**ACTIVITY**
Print, please, the line that contains "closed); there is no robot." and each line after it to the end of the entries, unchanged and with nothing else.

**DATASET CONTENT**
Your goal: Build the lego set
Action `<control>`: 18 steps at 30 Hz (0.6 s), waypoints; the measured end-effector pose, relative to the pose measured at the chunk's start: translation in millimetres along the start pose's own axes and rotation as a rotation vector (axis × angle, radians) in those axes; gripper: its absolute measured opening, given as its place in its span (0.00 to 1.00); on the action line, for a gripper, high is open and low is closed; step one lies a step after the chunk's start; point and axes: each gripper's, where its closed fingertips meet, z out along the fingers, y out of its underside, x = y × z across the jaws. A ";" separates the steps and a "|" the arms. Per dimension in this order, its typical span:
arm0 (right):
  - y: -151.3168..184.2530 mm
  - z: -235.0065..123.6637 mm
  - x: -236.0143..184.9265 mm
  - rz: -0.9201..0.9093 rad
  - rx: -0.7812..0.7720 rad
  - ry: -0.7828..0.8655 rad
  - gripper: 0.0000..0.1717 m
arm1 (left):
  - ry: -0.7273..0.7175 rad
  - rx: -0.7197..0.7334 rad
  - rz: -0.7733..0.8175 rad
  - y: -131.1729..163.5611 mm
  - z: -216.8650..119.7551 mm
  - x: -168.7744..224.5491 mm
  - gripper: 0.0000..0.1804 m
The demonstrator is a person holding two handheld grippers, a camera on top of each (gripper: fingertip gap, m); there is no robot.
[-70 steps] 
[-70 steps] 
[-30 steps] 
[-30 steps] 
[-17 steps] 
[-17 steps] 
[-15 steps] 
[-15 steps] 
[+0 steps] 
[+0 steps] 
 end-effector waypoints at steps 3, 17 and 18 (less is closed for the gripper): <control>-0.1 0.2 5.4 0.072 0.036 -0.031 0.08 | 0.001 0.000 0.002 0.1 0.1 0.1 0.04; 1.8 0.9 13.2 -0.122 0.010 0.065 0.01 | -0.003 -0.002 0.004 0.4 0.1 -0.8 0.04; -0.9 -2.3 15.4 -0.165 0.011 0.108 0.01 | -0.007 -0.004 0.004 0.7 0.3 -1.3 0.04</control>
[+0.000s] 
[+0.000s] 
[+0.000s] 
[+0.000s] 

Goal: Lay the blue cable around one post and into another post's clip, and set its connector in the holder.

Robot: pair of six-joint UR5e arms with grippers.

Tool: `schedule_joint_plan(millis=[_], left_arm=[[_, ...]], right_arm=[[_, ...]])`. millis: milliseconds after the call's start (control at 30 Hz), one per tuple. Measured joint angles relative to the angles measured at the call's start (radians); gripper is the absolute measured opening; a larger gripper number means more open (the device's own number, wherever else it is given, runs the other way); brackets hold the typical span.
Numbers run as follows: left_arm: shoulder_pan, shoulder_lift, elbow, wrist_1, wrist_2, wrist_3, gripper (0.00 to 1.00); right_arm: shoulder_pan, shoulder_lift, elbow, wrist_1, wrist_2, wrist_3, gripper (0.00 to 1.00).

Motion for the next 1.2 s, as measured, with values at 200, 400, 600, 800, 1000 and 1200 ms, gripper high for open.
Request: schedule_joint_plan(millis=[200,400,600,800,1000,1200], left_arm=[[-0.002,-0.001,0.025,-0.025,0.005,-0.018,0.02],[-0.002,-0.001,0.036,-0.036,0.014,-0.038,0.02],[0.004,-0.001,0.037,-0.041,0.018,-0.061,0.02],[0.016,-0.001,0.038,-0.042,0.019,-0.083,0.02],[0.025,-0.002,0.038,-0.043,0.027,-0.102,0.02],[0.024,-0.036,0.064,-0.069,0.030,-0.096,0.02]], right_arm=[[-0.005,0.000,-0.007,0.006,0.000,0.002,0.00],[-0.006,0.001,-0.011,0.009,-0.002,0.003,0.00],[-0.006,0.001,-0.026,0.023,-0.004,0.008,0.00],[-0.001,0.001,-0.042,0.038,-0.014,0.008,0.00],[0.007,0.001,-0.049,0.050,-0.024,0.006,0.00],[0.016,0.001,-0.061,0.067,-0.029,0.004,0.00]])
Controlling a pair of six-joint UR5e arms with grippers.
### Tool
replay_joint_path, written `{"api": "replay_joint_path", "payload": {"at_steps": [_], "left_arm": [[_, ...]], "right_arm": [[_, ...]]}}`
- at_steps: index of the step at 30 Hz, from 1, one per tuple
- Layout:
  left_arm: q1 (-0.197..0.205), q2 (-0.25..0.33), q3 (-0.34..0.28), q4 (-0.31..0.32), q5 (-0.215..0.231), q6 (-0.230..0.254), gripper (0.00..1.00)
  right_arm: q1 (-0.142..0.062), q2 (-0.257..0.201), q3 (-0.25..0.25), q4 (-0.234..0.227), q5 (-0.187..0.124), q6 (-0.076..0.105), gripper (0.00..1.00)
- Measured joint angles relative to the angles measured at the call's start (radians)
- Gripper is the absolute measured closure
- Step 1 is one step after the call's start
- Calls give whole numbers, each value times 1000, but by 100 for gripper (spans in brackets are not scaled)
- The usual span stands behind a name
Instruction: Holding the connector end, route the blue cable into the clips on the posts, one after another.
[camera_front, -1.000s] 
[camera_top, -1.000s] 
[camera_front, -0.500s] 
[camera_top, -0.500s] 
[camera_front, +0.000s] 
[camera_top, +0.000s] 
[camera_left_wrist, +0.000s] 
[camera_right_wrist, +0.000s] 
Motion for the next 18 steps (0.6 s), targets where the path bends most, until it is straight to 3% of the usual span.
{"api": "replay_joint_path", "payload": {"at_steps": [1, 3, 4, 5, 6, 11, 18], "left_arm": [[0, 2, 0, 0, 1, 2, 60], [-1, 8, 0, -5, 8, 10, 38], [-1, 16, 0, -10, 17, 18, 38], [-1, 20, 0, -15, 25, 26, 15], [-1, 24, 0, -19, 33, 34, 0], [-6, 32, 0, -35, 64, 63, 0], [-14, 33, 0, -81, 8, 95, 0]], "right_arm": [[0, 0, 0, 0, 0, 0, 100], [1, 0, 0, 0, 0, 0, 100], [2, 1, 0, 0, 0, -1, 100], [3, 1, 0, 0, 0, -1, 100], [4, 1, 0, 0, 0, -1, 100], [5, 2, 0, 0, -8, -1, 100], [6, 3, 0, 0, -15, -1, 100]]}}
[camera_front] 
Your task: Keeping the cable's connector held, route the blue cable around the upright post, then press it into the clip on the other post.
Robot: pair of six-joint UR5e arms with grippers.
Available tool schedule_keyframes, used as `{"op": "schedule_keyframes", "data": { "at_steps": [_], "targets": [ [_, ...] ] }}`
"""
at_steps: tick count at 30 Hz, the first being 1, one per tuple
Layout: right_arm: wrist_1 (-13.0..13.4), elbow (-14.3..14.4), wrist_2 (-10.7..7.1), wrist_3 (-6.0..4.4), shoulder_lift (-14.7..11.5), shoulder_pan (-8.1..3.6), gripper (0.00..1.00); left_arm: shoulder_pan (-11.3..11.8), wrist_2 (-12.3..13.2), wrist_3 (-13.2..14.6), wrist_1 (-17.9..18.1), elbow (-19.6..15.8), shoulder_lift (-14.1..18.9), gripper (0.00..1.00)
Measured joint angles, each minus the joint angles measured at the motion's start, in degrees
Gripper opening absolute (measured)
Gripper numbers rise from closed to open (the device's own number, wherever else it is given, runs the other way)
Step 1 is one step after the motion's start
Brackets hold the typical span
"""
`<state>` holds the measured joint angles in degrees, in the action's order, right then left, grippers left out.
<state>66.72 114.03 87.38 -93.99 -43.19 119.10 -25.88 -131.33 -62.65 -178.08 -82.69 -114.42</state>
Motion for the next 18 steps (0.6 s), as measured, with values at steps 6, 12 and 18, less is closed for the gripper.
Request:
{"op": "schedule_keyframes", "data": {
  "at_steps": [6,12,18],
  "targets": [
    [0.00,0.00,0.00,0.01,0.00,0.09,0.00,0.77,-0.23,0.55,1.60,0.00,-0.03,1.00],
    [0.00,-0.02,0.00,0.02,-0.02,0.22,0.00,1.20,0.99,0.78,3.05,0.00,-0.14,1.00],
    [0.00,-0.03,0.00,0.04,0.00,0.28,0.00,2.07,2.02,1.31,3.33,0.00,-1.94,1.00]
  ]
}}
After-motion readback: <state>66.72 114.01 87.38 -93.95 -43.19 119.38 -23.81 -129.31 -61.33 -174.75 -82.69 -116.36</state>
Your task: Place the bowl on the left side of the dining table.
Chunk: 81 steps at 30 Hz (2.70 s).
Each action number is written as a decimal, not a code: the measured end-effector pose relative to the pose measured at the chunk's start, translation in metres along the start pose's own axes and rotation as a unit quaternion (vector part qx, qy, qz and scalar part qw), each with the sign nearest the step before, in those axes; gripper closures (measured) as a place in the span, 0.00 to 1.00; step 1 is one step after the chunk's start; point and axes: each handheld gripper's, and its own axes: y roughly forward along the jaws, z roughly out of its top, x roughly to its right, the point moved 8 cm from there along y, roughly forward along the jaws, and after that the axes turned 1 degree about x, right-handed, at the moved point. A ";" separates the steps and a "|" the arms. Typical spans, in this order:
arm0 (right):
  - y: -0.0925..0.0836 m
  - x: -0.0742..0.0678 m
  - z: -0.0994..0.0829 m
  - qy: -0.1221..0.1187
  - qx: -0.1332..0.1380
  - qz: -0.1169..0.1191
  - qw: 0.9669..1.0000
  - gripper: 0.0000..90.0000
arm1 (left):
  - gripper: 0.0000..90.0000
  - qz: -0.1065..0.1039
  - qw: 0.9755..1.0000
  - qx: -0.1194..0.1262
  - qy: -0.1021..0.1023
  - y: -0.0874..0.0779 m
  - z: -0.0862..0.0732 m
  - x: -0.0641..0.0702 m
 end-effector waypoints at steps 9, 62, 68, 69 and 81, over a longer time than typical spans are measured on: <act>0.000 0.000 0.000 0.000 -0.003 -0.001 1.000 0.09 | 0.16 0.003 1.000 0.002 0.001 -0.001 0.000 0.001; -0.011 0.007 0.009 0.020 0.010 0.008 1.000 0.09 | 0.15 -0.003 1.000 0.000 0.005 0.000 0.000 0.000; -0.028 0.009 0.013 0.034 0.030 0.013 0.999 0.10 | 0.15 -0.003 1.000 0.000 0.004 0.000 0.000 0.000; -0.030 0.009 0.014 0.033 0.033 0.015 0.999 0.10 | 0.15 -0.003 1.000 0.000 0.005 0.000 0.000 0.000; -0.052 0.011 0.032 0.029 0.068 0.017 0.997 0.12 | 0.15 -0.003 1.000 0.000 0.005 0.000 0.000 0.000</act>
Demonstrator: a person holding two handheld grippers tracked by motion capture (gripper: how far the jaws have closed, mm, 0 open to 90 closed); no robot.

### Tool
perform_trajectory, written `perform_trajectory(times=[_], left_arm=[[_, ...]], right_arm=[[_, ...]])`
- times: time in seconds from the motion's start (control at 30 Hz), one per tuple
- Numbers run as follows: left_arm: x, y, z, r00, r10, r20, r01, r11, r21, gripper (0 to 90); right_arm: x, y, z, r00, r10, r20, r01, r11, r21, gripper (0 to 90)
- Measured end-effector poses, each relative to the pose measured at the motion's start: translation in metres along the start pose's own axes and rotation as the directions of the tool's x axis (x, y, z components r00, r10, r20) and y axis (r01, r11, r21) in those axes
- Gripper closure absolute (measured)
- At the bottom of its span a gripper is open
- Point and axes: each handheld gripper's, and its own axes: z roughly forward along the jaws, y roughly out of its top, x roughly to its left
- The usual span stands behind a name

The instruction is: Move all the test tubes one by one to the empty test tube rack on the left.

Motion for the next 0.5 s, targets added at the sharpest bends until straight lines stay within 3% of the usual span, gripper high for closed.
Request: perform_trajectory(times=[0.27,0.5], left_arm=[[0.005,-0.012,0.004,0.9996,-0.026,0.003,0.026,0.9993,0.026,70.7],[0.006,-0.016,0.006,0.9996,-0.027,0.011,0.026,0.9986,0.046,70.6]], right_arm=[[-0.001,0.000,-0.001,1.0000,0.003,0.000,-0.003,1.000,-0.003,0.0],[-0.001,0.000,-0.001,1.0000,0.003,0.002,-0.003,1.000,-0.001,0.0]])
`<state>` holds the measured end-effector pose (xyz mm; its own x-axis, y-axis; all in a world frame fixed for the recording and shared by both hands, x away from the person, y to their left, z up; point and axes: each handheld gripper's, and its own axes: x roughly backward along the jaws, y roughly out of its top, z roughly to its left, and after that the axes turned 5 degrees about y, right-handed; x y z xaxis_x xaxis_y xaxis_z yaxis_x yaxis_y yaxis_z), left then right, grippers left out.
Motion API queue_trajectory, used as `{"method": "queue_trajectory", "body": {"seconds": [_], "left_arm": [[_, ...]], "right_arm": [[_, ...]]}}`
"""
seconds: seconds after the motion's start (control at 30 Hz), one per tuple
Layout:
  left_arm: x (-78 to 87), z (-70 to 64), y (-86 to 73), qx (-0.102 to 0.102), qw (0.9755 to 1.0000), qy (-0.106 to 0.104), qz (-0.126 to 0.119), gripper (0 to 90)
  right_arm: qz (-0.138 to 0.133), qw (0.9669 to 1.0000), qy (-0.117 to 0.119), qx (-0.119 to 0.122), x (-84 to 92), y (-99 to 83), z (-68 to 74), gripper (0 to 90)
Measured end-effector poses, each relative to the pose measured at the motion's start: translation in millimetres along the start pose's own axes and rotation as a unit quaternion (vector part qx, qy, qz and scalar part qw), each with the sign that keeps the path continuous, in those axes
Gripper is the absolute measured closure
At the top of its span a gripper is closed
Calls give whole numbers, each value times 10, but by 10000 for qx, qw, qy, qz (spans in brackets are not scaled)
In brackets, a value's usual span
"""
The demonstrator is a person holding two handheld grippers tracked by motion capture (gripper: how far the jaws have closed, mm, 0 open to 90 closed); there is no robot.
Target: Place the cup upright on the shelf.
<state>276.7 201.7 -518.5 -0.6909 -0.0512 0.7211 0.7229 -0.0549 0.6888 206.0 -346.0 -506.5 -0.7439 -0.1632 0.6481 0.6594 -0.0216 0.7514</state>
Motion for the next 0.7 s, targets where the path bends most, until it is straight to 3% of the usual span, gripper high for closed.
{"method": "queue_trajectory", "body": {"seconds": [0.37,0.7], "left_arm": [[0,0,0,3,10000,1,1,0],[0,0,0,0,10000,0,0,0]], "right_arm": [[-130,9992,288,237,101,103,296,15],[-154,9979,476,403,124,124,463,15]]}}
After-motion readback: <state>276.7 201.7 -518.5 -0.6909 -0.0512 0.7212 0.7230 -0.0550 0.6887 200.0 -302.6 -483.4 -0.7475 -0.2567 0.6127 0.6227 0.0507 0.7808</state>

**TASK ANSWER**
The demonstrator is a person holding two handheld grippers tracked by motion capture (gripper: how far the jaws have closed, mm, 0 open to 90 closed); there is no robot.
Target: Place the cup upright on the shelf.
<state>276.7 201.7 -518.5 -0.6909 -0.0512 0.7211 0.7229 -0.0549 0.6888 206.0 -346.0 -506.5 -0.7439 -0.1632 0.6481 0.6594 -0.0216 0.7514</state>
Motion for the next 0.7 s, targets where the path bends most, until it is straight to 3% of the usual span, gripper high for closed.
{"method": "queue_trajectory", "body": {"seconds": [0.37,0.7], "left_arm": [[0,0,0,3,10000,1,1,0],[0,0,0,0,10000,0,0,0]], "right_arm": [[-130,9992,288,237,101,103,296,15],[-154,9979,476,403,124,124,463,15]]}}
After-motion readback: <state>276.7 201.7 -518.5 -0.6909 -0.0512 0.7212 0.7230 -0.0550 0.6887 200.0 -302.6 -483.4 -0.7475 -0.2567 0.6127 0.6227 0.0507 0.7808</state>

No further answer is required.